Allerdings bewahrte ich den „Ausriss“, diesen ersten Eindruck, in den ich mich los ließ, bei mir, und ihn zu beschreiben, das ist schon mehr als seltsam und wirft noch seltsamere Fragen auf, good hearts:

Dann gehen wir es also an! Echt? Also echt jetzt! Ja, verdammt nochmal!

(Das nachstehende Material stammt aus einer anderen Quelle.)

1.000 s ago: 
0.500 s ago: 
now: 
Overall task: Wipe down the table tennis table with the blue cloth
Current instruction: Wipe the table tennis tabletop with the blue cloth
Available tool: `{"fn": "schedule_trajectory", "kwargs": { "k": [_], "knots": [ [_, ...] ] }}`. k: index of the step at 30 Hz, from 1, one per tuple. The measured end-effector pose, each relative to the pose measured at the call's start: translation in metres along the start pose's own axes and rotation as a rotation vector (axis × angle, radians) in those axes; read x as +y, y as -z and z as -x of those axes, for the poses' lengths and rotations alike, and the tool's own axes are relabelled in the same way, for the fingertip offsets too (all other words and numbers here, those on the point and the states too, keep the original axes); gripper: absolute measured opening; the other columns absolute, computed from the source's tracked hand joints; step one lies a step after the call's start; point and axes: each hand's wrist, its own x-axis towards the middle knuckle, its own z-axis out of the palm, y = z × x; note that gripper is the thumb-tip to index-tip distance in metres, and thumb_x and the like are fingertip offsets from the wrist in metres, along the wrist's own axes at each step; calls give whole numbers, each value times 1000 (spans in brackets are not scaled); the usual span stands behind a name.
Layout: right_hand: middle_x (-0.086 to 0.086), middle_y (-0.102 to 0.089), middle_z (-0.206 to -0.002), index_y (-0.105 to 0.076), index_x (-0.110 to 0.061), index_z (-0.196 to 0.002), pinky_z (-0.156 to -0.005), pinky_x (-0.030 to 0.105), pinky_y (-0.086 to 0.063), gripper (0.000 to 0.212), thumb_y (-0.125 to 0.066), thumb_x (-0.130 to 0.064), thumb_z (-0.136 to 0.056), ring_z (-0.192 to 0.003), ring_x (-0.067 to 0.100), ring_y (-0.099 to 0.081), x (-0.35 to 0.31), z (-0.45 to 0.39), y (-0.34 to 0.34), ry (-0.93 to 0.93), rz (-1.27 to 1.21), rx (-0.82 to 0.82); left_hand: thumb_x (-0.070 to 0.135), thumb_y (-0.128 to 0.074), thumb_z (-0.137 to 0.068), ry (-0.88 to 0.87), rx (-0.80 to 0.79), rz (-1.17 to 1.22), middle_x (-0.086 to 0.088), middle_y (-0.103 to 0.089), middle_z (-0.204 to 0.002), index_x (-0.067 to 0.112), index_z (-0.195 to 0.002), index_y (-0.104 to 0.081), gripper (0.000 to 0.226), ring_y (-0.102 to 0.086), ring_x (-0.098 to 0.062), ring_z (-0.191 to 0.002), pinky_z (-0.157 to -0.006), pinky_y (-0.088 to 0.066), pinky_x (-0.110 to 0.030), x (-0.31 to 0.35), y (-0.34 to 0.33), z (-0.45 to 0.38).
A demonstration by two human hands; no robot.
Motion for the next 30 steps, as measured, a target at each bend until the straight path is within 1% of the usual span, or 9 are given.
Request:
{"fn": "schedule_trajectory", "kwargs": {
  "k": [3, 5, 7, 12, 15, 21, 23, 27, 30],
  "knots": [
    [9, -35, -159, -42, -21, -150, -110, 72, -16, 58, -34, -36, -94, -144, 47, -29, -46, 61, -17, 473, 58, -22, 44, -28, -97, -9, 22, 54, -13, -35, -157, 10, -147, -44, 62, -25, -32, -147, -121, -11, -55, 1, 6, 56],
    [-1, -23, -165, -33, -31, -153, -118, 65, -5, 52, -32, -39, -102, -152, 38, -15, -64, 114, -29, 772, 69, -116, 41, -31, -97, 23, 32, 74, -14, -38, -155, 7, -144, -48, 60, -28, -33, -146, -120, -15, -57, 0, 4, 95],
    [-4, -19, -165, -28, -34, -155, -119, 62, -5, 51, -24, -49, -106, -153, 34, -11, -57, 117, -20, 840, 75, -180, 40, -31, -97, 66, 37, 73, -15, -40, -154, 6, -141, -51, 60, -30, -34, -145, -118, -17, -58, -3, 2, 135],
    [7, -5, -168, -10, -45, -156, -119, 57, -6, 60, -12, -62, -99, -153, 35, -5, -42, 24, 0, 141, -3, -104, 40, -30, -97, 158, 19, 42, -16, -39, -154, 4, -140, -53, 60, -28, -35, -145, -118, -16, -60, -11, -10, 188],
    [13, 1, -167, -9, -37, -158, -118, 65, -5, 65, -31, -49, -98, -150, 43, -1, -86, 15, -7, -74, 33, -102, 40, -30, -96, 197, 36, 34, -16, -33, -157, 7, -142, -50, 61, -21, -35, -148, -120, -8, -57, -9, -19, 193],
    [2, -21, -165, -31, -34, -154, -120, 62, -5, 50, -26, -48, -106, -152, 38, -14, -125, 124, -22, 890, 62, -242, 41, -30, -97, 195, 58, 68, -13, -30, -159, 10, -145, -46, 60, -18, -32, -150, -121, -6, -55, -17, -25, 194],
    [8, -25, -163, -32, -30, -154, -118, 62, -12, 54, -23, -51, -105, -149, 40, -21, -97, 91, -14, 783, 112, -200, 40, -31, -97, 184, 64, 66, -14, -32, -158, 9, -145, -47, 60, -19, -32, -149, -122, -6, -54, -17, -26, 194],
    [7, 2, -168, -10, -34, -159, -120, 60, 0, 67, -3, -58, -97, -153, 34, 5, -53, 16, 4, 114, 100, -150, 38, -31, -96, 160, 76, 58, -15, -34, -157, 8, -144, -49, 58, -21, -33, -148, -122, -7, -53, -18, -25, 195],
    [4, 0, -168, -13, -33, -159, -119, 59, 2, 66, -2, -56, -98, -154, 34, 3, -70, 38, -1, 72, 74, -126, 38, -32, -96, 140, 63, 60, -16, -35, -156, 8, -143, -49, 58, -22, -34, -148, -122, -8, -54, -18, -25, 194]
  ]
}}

OK. Eine rote Fahne, in Fetzen, flatternd im Wind, oder auch gerade in diesem Augenblick verbrennend, und durch diesen Prozess der Verbrennung in Bewegung gebracht, mit dem schwarzen Schattenriss eines Gesichts im Profil darauf, aber es waren drei Gesichter, und drei verschiedene Personen, deren schwarze, stark abstrahierte Seitenansicht ständig fließend wechselte, den Eindruck erweckte, dass diese Flüssigkeit, dieses die Gesichter erscheinen lassende Schwarz, es enthalte tausend winzige Punkte, Punkte, wie die in Augen, die Identitäten anzeigen, und dieses Schwarz würde mich, jetzt uns alle, ihr good hearts, ihr Lieben, beobachten, während wir sehen, wie Lenin zu Stalin, Stalin zu Lenin und Lenin zu Che wurde und immer-immer-immer so weiter und immer-immer-immer so fort!

Hammer, oder? Und das war ein Bruchteil einer verfickten Sekunde! Vielleicht versteht ihr mein „Aber“ jetzt ein wenig besser, ihr Guten!

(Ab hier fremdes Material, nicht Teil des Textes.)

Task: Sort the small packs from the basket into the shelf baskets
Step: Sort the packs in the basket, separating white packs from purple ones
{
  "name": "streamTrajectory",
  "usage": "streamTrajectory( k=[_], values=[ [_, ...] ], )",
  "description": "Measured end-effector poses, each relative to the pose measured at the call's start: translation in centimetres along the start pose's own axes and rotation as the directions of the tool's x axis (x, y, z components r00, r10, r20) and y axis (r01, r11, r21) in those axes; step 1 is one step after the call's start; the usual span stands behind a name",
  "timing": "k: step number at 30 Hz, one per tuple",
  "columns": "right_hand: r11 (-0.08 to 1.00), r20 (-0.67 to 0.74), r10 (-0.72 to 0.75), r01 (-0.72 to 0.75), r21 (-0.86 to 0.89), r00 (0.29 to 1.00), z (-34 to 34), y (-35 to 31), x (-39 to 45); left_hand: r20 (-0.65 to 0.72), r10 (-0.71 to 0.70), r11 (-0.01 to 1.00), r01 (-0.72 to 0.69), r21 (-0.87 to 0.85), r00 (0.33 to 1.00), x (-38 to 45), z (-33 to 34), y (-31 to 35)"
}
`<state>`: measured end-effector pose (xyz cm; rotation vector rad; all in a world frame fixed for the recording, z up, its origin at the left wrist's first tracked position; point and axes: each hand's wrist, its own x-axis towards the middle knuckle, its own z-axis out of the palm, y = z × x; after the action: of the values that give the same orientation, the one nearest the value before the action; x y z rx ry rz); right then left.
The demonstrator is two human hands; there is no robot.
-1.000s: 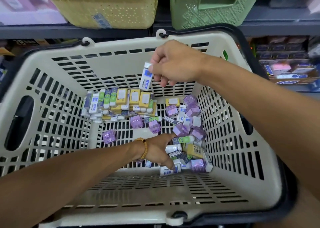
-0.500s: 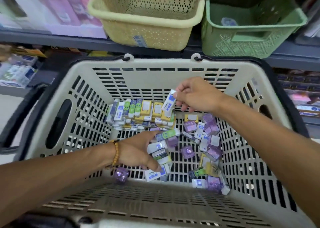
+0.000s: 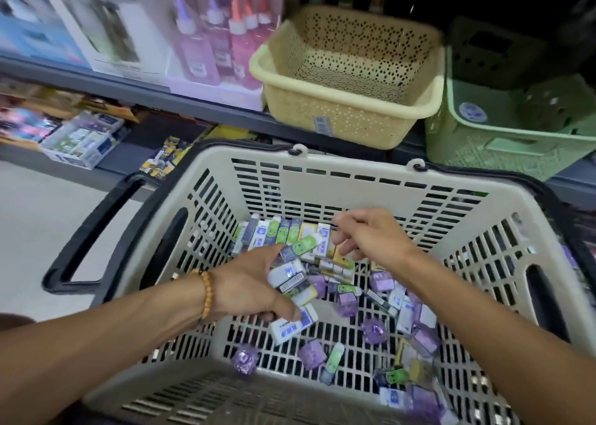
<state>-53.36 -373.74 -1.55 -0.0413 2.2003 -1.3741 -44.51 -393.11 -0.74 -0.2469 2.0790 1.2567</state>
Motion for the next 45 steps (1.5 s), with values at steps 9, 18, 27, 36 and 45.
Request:
streamTrajectory(
  k=[9, 18, 27, 36, 45],
  values=[
    [0.986, 0.056, -0.012, 0.002, 0.165, 0.998, -2.1, -0.6, -1.2, 0.019, 0.040, 0.990, -0.037, -0.134, 0.999, 1.8, 0.8, 0.9],
    [0.962, 0.045, 0.201, -0.188, -0.197, 0.979, -2.1, 1.8, 1.7, -0.113, -0.011, 0.905, -0.038, -0.425, 0.994, 2.4, 0.2, -0.1],
    [0.996, 0.008, 0.084, -0.084, -0.038, 0.996, -0.8, 1.2, 1.4, -0.221, -0.031, 0.819, -0.102, -0.565, 0.975, 2.3, -0.2, -0.2],
    [0.995, 0.283, 0.088, -0.100, 0.029, 0.955, -0.7, 0.5, 0.4, -0.239, -0.057, 0.779, -0.107, -0.618, 0.969, 2.2, 0.1, 0.0],
    [0.974, -0.131, 0.225, -0.228, -0.005, 0.965, -0.9, 3.0, 2.3, -0.223, -0.104, 0.768, -0.065, -0.638, 0.969, 1.7, 0.2, 0.5]
  ],
)
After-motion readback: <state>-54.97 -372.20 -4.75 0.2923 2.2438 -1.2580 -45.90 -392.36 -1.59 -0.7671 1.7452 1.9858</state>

Nun bin ich redlich müde und sage bye bis morgen oder die Tage!

JETZT lasst unser Ritual heute beginnen:

Hi, good hearts! Yolo, Yalla und Komasutra und alles Yolo, Yalla und Komasutra
und fuck the Jean in your fucking Braindrain and hearts!

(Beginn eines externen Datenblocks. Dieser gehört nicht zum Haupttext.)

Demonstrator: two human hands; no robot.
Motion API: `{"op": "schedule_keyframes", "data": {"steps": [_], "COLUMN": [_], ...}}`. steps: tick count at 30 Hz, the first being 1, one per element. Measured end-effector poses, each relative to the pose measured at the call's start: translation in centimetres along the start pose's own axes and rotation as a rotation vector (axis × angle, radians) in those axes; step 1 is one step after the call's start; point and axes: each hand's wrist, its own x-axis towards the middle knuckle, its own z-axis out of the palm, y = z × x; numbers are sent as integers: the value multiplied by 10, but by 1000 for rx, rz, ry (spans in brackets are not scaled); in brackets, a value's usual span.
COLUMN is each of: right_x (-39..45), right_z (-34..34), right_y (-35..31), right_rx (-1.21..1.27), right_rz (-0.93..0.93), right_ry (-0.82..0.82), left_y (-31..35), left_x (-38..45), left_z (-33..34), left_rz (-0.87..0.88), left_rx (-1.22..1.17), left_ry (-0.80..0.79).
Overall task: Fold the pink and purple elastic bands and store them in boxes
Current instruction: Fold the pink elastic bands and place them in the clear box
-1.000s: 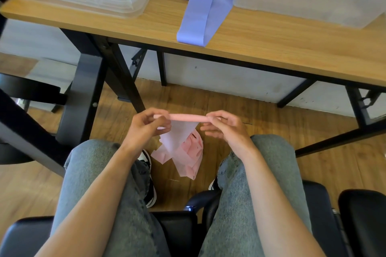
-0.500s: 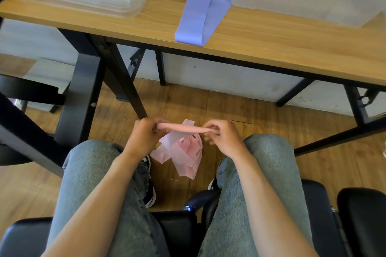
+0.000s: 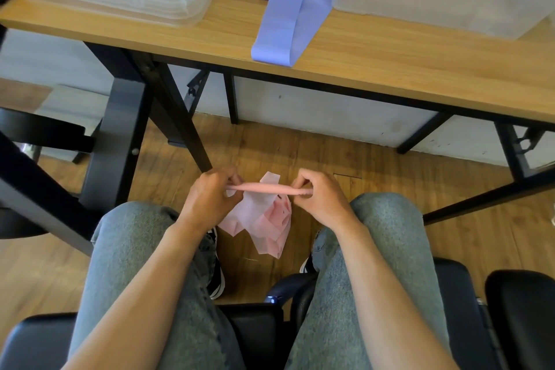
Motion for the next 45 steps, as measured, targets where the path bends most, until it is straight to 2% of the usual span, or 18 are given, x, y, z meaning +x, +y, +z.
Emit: {"op": "schedule_keyframes", "data": {"steps": [8,13,18,23,29,34,37,41,43,45], "right_x": [-1,-3,-4,-4,-2,0,0,0,1,-1], "right_z": [2,4,3,4,0,1,1,3,2,1], "right_y": [-1,-3,-8,-10,-5,-6,-4,-2,-1,0], "right_rx": [26,114,199,117,112,124,99,56,17,-60], "right_rz": [37,74,103,52,9,32,52,81,86,76], "right_ry": [-158,-275,-300,-221,-73,48,20,41,89,82], "left_y": [1,-6,-6,0,5,7,7,3,5,8], "left_x": [-1,-2,-3,-2,-3,-1,0,-1,-2,-4], "left_z": [3,12,15,13,1,-10,-10,-2,-4,-7], "left_rz": [29,67,48,-17,-59,-55,-85,-94,-194,-292], "left_rx": [-29,-30,-58,-130,-332,-412,-335,-152,-165,-254], "left_ry": [-187,-239,-251,-285,-199,-268,-205,-22,55,50]}}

Hi, Muchachos! Vaya con dios, Embryos!
Happy Koma – Aroma!
Scheiß’ auf Karma, her mit Parma!
Willkommen, good hearts, bei dem einzigen Gläsernen Erleuchteten, den ich kenne!
Hi und hallo denn, ihr lieben, ihr frisch Erleuchteten, ob gestern, heute, oder in einem früheren dann..., das garantiert kommt!
Außerdem heute im Angebot (in Memoriam “Luigi”, meinem Schweinehirten - Kollegen mit dem kindlichen Lachen, dem Schokolade zu leihen ich so oft den Vorzug und die Ehre hatte) HEUTE IM ANGEBOT:
 
Arsch lecken, rasieren,
 
Haschisch mit Apfelmus, LSD – Leberknödel, und Speed in Fotzen – Saft aufgeweicht und haltbar gemacht, und lesbische Orgien für magische Hirsche und Kojoten mit Neugier und Kampferfahrung, and, as ever, all U need im Teigmantel, eingelegt in Molke mit Apfelsaft - Laudanum und so fort  ... was nicht unbedingt so extrem lecker klingt, aber ganz phantastisch schmeckt, ihr Leckermäuler ... und und und die große Liebe, und die größte Leidenschaft und die ganz  GROSSE ...  und ... für euch Leckermäuler zum Nachtisch ...  ALL you can EVER AND EVER eat Schokoladeneis mit Laudanum – Koks - Schlagsahne, und ... das alles für eine einzige gute Tat, wenn ihr nur Energie teilt, oder jemandem etwas zu essen gebt! Lieferung wie immer sofort per Hyperraum und Blitz – Chinesen! Er klingelt schon bei euch, also…….. – Greift zu, ihr Narren! Greift zu!

Hi, good hearts! Yolo, Yalla und Komasutra und alles Yolo, Yalla und Komasutra
und fuck the Jean in your fucking Braindrain and hearts!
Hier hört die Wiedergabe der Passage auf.